How to Get Column Names in Pandas Dataframe – Definitive Guide

Pandas dataframe is a two-dimensional data structure used to store data in rows and columns format. Each column will have headers/names. These names can be used to identify the columns.

You can get column names in Pandas dataframe using df.columns statement.

Usecase: This is useful when you want to show all columns in a dataframe in the output console (E.g. in the jupyter notebook console).

In this tutorial, you’ll learn the different methods available to get column names from the pandas dataframe.

If You’re in Hurry…

You can use the below code snippet to get column names from pandas dataframe.

Snippet

df.columns

You’ll see all the column names from the dataframe printed as Index.

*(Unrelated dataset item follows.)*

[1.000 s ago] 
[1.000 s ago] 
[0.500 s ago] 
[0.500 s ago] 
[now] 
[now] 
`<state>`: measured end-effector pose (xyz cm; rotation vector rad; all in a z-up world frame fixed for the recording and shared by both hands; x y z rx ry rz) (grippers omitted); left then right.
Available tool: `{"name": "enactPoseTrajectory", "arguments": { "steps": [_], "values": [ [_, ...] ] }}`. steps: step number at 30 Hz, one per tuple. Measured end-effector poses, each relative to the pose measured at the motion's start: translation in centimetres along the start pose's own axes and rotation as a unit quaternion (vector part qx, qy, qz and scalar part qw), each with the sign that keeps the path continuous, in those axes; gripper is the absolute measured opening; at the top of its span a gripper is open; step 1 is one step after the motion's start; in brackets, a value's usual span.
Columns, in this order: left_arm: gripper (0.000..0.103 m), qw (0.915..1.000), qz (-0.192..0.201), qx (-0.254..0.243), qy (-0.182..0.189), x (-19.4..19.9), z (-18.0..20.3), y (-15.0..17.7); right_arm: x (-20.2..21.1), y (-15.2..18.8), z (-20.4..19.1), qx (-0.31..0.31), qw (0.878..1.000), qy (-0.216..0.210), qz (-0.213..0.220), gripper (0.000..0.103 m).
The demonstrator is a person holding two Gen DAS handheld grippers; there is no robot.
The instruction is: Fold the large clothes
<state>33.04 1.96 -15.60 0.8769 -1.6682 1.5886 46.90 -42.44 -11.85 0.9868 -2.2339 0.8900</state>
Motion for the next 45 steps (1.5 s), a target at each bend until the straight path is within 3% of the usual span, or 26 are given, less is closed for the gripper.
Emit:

The index is an immutable sequence used for indexing.

Output

    Index(['product_name', 'Unit_Price', 'No_Of_Units', 'Available_Quantity',
           'Available_Since_Date'],
          dtype='object')

To get the column headers as a list, use the below snippet.

It’ll convert the columns as an array and then it’ll convert to a list using the method tolist() method.

Snippet

df.columns.values.tolist()

You’ll see the column names printed as a list as shown below.

Output

    ['product_name',
     'Unit_Price',
     'No_Of_Units',
     'Available_Quantity',
     'Available_Since_Date']

This is how you can get the column headers of the pandas dataframe as a list.

If You Want to Understand Details, Read on…

In this tutorial, you’ll learn the different methods available to get the pandas dataframe column headers for various purposes.

Sample Dataframe

This is the sample dataframe used throughout the tutorial.

import pandas as pd

data = {"product_name":["Keyboard","Mouse", "Monitor", "CPU", "Speakers",pd.NaT],
        "Unit_Price":[500,200, 5000, 10000, 250.50,350],
        "No_Of_Units":[5,5, 10, 20, 8,pd.NaT],
        "Available_Quantity":[5,6,10,"Not Available", pd.NaT,pd.NaT],
        "Available_Since_Date":['11/5/2021', '4/23/2021', '08/21/2021','09/18/2021','01/05/2021',pd.NaT]
       }

df = pd.DataFrame(data)

# Converting one column as float to demonstrate dtypes
df = df.astype({"Unit_Price": float})


df

Dataframe Looks Like

product_nameUnit_PriceNo_Of_UnitsAvailable_QuantityAvailable_Since_Date
0Keyboard500.05511/5/2021
1Mouse200.0564/23/2021
2Monitor5000.0101008/21/2021
3CPU10000.020Not Available09/18/2021
4Speakers250.58NaT01/05/2021
5NaT350.0NaTNaTNaT

Now, let’s see how to get the column headers.

Pandas Get Column Names

In this section, you’ll see how to get column names using different methods.

Using Columns

Columns attribute of the dataframe returns the column labels of the dataframe.

Snippet

df.columns

Output

    Index(['product_name', 'Unit_Price', 'No_Of_Units', 'Available_Quantity',
           'Available_Since_Date'],
          dtype='object')

Get Column Names as Array

You can get the column names as an array by using the .columns.values property of the dataframe.

Snippet

df.columns.values

You’ll see the column headers returned as array.

Output

    array(['product_name', 'Unit_Price', 'No_Of_Units', 'Available_Quantity',
           'Available_Since_Date'], dtype=object)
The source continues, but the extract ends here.